Edited 8/16/2007 2:02 pm ET by capegirardeau
Well, first off, thank you for the complimentary words, I appreciate it.
BUT (sorry :) ), I don't know that I think of writing as a career. I think of it as something I'll do on the side and perhaps try to make money at it/market myself, but what to do in the meantime? Slave away at some miserable job until I might or might not be discovered as a writer? Being hired as a technical or communications writer is impossible without a degree (and just not that fun anyway) and, like you said yourself, newspapers are a dying breed. Blogs, online media, and so on are the writing of the future. I'd love to start a blog (and I've been meaning to), but that's still not a career. There are thousands of great writers out there who just never get discovered for whatever reason. I don't mind being "poor" (meaning just not super-wealthy), but not literal DIRT poor. If I happen to make it as a writer someday, fantastic, but I need to have a career in the meantime. Also being talented doesn't necessarily a career (nor a passion) make, I often get tired of writing after a while and I hardly ever finish a project, I just can't get myself motivated.

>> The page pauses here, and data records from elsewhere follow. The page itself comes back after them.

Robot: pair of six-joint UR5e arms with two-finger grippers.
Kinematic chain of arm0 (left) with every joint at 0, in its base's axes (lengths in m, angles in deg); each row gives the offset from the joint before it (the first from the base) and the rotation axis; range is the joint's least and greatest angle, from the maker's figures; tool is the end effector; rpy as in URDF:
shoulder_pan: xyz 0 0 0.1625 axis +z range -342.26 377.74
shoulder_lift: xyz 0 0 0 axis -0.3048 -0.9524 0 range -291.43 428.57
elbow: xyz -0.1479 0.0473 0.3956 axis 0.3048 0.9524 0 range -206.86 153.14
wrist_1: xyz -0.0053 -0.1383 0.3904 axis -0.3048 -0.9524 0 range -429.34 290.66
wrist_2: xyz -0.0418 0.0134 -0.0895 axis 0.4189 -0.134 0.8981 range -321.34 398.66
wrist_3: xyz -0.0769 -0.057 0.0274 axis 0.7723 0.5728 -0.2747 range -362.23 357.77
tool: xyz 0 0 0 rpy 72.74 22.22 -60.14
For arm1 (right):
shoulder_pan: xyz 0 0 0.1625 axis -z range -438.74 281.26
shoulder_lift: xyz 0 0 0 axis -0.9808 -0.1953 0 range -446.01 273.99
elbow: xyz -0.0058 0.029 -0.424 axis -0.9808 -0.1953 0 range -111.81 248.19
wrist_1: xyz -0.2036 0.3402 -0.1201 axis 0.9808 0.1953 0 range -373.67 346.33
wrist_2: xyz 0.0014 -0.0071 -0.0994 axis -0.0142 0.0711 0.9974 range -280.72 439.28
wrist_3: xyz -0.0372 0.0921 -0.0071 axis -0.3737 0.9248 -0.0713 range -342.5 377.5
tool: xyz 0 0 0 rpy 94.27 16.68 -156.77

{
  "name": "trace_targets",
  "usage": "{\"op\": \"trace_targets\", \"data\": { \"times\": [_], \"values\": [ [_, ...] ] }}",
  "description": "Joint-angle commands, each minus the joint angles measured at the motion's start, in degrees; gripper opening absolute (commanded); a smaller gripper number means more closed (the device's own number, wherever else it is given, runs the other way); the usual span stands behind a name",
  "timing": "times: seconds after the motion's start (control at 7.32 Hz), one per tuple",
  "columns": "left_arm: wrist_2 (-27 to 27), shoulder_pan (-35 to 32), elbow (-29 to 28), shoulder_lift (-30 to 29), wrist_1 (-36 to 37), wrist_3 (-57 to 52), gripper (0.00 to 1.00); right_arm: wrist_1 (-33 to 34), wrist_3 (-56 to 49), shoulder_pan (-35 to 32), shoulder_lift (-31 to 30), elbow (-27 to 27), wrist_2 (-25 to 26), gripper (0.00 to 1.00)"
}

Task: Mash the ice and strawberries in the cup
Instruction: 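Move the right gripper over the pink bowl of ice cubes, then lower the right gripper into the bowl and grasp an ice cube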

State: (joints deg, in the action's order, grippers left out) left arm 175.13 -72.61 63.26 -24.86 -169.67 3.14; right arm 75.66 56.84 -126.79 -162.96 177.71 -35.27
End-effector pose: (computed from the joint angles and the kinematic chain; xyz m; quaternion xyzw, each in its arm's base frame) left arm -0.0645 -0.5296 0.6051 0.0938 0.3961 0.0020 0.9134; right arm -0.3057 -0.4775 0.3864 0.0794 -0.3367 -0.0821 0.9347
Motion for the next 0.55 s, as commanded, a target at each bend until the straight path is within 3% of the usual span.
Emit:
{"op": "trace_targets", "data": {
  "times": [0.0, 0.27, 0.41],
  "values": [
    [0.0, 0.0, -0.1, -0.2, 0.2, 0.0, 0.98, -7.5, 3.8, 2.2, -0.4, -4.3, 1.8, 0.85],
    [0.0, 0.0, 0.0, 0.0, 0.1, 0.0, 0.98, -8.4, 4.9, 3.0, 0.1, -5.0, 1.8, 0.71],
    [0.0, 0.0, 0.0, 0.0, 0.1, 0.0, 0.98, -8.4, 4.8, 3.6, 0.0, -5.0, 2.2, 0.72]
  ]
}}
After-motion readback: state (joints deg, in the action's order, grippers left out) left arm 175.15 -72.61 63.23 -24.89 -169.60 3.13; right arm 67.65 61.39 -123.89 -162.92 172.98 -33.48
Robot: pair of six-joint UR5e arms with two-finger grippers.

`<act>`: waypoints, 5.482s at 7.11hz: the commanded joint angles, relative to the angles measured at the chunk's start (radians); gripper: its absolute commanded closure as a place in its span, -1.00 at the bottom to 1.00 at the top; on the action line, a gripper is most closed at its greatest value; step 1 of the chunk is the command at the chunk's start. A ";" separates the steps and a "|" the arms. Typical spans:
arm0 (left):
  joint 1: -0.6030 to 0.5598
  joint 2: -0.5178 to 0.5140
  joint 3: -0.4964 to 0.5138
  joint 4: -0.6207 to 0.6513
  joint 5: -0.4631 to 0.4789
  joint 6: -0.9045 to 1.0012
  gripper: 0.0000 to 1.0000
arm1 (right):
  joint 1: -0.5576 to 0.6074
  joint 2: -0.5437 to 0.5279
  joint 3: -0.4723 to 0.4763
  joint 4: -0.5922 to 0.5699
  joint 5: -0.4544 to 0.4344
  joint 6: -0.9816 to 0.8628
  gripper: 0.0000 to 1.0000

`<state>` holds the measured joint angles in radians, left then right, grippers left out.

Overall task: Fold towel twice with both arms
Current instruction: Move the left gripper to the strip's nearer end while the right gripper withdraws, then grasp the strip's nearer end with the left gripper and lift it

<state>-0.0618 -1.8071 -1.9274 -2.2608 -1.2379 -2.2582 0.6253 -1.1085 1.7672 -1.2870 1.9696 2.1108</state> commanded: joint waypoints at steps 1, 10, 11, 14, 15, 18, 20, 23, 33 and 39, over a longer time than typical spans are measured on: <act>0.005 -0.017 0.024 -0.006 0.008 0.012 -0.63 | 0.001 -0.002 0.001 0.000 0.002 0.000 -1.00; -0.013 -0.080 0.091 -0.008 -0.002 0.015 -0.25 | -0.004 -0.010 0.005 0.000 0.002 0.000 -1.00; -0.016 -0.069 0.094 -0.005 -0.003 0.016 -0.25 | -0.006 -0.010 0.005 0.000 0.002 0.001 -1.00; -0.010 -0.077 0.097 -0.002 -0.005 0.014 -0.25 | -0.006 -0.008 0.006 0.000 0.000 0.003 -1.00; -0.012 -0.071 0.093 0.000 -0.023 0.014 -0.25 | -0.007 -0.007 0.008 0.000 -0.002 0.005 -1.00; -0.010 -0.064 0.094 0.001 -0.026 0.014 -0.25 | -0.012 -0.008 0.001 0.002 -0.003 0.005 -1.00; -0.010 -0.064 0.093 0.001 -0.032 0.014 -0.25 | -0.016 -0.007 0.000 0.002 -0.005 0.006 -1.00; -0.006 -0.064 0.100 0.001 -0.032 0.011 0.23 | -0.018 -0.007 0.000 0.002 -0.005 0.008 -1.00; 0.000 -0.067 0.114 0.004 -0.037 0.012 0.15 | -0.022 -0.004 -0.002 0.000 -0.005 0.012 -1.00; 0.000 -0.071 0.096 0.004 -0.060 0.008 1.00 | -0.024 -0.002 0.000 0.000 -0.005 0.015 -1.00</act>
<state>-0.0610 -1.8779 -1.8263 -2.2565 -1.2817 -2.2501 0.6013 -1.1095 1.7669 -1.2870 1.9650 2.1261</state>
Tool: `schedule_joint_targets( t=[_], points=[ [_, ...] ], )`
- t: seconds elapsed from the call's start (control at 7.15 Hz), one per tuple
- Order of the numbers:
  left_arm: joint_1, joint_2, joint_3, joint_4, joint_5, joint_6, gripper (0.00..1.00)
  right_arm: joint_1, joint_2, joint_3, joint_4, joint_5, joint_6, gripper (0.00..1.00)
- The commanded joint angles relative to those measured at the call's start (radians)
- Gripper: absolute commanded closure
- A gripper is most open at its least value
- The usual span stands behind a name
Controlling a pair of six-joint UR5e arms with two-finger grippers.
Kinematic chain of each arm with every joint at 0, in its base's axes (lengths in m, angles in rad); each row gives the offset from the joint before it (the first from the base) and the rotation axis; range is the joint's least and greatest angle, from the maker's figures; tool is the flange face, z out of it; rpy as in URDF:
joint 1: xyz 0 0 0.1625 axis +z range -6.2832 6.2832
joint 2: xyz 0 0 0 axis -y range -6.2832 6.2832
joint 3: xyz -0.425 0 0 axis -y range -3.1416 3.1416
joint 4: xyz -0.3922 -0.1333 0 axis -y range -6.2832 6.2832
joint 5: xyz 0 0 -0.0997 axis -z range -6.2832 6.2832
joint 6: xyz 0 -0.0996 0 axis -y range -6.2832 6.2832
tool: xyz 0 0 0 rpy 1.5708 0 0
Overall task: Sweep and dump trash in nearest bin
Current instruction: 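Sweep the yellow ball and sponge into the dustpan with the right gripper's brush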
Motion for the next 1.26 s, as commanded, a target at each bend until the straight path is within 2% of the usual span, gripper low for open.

No offense, but I think it's a little presumptuous to tell someone that has been in the arts field that art's a dead end (and art history, not studio art, just in case you misunderstood). Personally, I think art criticism's more of a dead end than art history. There will ALWAYS be teaching positions, people teach everything from biology to hospitality to business to art history to, well, teaching. There are gallery positions, museum curators, corporate curators, auction personnel, all of which interest me more than any other careers I can think of.